Mrs. Sanchez admitted dirt had to be brought in “every year or every other year due to settlement.” She stated mud had even been placed under her house.
The record is devoid of any showing of negligence on the part of the parish or Bob Brothers. Nevertheless, in D’Albora v. Tulane University, 274 So.2d 825 (La.App. 4th Cir.1973), writ denied, 278 So.2d 504 (La.1973), the court explained at 829:
the absence of negligence on a piling subcontractor’s part is immaterial to his liability for damage caused by his pile-driving. Where causation is shown, the pile-driver’s fault, in performing work he knows could damage neighbors, obliges him to repair the damage.
[[Image here]]
Therefore, because liability arises not from negligence but from doing a work which (even well done) could damage the neighbor, everyone responsible for causing the work to be done is liable; owner, contractor, subcontractor ...
In Calico v. Employers’ Liability Assurance Company, 284 So.2d 168 (La.App. 4th Cir.1973), writ denied, 286 So.2d 365 (La. 1973) the plaintiff filed an action alleging damages to two houses caused by vibrations from pile driving. He sued the owner of the property under construction, the contractor and the sub-contractor. Suit was pursuant to La.Civ.Code arts. 667 and 2315. The court held that under either of these articles the plaintiff must establish causation. See also Lombard v. Sewerage & Water Board of New Orleans, 284 So.2d 905 (La.1973) requiring proof of causation for an article 667 claim. Although there was testimony that walls had cracks the testimony was “vague as to when they became visible.” Id. at 169. In the instant case, as well as in Calico there is testimony that no one else in the neighborhood complained of damage from the construction. Krupp testified he did not receive any complaints of cracks or settling from the owners of the house located next to the Sanchez home. He stated that house was actually closer to the cofferdam than the Sanchez house.

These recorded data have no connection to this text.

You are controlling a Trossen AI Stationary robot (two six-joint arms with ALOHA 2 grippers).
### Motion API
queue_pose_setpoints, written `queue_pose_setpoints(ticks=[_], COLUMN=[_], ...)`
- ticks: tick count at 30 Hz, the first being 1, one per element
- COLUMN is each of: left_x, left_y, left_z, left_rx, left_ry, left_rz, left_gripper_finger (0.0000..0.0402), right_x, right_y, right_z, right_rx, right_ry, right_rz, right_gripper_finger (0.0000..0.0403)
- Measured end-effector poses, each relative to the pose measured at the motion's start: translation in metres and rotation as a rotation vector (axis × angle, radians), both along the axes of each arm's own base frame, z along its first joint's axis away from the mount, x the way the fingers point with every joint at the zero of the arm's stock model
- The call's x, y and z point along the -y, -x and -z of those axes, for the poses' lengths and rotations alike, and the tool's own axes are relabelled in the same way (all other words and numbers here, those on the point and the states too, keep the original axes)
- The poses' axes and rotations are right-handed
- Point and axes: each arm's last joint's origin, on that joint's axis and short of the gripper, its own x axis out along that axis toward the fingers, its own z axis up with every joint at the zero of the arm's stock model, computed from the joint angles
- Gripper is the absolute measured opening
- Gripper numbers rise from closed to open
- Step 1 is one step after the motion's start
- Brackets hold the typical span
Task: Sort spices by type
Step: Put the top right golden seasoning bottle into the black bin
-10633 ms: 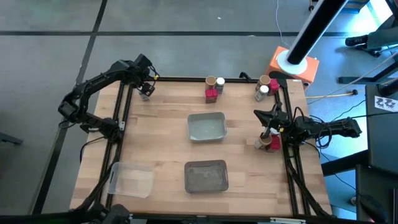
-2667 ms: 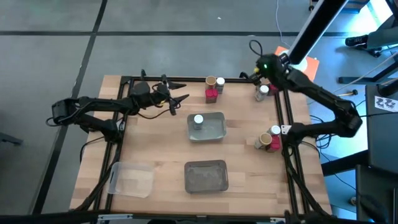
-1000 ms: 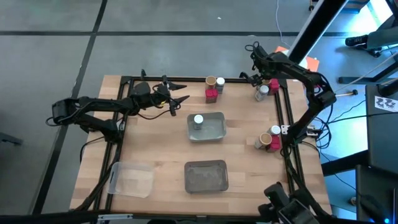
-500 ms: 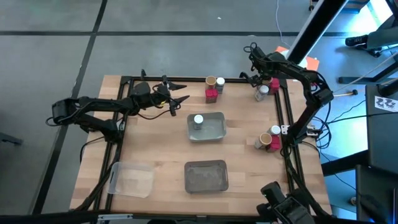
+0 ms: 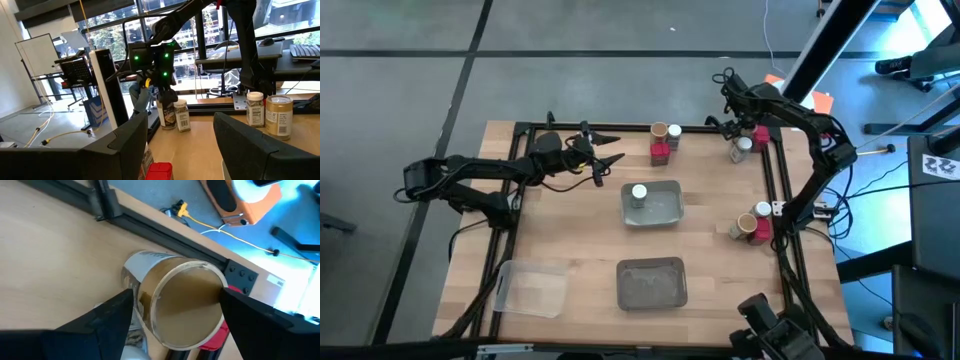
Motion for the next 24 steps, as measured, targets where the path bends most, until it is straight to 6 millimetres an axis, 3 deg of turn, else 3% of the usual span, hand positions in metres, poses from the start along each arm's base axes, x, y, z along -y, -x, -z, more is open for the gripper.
queue_pose_setpoints(ticks=[7, 12, 24], left_x=[0.000, 0.000, 0.000], left_y=[0.000, 0.000, 0.000], left_z=[0.000, 0.000, 0.001], left_rx=[0.000, -0.001, -0.010], left_ry=[0.000, 0.000, 0.005], left_rz=[0.000, 0.000, 0.000], left_gripper_finger=[0.0217, 0.0217, 0.0217], right_x=[-0.010, -0.012, -0.015], right_y=[-0.019, -0.021, -0.020], right_z=[-0.024, -0.040, -0.041], right_rx=[0.108, 0.084, 0.064], right_ry=[0.027, 0.036, -0.023], right_rz=[-0.074, -0.079, -0.181], right_gripper_finger=[0.0293, 0.0293, 0.0298])
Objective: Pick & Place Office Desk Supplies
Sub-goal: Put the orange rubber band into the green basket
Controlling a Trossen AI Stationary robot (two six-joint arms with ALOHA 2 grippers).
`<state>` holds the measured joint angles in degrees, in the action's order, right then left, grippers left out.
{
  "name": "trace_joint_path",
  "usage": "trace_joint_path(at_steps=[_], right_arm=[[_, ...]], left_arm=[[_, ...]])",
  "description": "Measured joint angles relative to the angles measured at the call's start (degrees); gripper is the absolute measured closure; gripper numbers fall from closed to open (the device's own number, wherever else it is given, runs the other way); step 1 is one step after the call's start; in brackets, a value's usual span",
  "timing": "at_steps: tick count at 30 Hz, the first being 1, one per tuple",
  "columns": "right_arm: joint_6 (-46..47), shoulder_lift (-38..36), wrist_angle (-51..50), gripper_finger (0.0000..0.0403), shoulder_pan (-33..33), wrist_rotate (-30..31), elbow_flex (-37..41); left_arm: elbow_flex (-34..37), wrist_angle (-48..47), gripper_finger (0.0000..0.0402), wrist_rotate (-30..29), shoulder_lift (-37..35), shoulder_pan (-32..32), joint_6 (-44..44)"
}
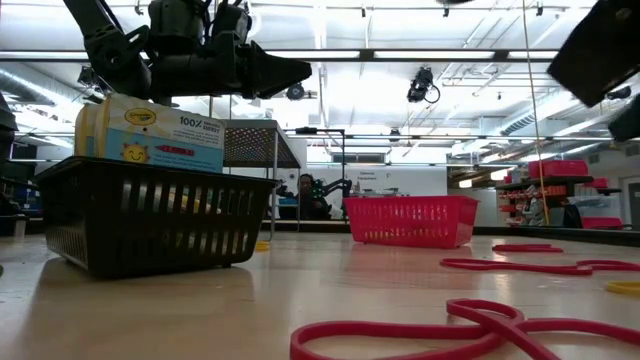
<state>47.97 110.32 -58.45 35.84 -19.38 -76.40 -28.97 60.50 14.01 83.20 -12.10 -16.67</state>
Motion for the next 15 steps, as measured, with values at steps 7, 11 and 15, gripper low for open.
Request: trace_joint_path(at_steps=[7,11,15], right_arm=[[0.3,0.0,-3.1,0.0402,-0.2,0.3,0.0],[2.6,0.0,-3.1,0.0388,0.1,-2.3,0.0],[5.7,-0.5,-3.3,0.036,0.1,-3.8,-0.1]], left_arm=[[0.0,-0.6,0.0274,-0.4,0.0,0.0,-0.7],[0.0,-0.9,0.0274,-0.4,0.0,0.0,-0.8],[0.0,-0.8,0.0274,-0.4,0.0,0.0,-0.9]])
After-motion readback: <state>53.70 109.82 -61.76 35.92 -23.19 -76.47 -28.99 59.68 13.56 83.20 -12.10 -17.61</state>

Furthermore, the Louisiana Supreme Court has held in Tadin v. New Orleans Public Service, 226 La. 629, 76 So.2d 910 (La.1954) it would not apply the doctrine of res ipsa loquitur when causation had not been proven. The Tadin case was a suit alleging cracks in a home cause by vibration in the breaking up of concrete.
We find no manifest error in the trial judge’s concluding causation had not been proven. The only testimony as to causation was from the defense expert who testified that the construction activity did not cause the settlement and cracking problems. Appellees argue the record establishes that the house was level prior to the construction and only started leaning after the construction. However, the record does not support this conclusion. Mr. Sanchez admitted “nobody knows” when the settlement started. The construction be*16gan around October, 1988. However, Mr. and Mrs. Sanchez admitted the rear yard was low when they bought the house in 1979. Mr. Sanchez testified in 1983 one room in the rear of the house flooded with water approximately 1½ feet high. Mrs. Sanchez admitted dirt had been brought in every year or every two years due to settlement. The trial judge evidently concluded there were problems with tilting to the rear as early as 1983.
Accordingly, for the reasons stated, the judgment dismissing plaintiffs’ claims is affirmed at appellants’ cost.
AFFIRMED.
GOTHARD, J., dissents with written reasons.